Down to the last character, repeat the data that follows.

DATASET SECTION below:

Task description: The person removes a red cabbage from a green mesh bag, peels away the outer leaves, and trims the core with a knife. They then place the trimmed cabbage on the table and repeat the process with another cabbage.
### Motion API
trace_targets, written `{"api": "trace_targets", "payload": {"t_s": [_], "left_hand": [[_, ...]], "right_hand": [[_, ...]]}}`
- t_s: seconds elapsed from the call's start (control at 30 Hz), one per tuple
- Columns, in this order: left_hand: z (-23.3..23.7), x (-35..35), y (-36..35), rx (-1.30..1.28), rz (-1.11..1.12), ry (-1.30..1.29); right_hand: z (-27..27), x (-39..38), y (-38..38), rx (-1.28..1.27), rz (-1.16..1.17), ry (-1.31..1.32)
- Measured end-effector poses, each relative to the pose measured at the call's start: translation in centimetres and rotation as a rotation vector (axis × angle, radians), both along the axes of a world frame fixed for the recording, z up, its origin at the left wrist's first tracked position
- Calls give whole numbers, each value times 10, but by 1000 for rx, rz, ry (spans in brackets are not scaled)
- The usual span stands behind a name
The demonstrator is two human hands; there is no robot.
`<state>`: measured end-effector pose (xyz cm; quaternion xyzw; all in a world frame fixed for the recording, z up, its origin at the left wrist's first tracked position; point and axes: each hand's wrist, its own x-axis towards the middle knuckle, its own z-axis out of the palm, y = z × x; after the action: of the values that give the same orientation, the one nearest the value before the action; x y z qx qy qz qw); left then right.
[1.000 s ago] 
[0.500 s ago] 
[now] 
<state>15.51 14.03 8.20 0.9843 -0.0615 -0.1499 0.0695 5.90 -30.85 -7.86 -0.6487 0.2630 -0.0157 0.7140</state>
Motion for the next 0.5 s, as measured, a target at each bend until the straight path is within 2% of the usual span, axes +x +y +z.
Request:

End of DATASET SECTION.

→ TASK RESPONSE
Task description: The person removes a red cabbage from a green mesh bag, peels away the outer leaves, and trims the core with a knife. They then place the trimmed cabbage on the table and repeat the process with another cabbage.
### Motion API
trace_targets, written `{"api": "trace_targets", "payload": {"t_s": [_], "left_hand": [[_, ...]], "right_hand": [[_, ...]]}}`
- t_s: seconds elapsed from the call's start (control at 30 Hz), one per tuple
- Columns, in this order: left_hand: z (-23.3..23.7), x (-35..35), y (-36..35), rx (-1.30..1.28), rz (-1.11..1.12), ry (-1.30..1.29); right_hand: z (-27..27), x (-39..38), y (-38..38), rx (-1.28..1.27), rz (-1.16..1.17), ry (-1.31..1.32)
- Measured end-effector poses, each relative to the pose measured at the call's start: translation in centimetres and rotation as a rotation vector (axis × angle, radians), both along the axes of a world frame fixed for the recording, z up, its origin at the left wrist's first tracked position
- Calls give whole numbers, each value times 10, but by 1000 for rx, rz, ry (spans in brackets are not scaled)
- The usual span stands behind a name
The demonstrator is two human hands; there is no robot.
`<state>`: measured end-effector pose (xyz cm; quaternion xyzw; all in a world frame fixed for the recording, z up, its origin at the left wrist's first tracked position; point and axes: each hand's wrist, its own x-axis towards the middle knuckle, its own z-axis out of the palm, y = z × x; after the action: of the values that give the same orientation, the one nearest the value before the action; x y z qx qy qz qw); left then right.
[1.000 s ago] 
[0.500 s ago] 
[now] 
<state>15.51 14.03 8.20 0.9843 -0.0615 -0.1499 0.0695 5.90 -30.85 -7.86 -0.6487 0.2630 -0.0157 0.7140</state>
Motion for the next 0.5 s, as measured, a target at each bend until the straight path is within 2% of the usual span, axes +x +y +z.
Request:

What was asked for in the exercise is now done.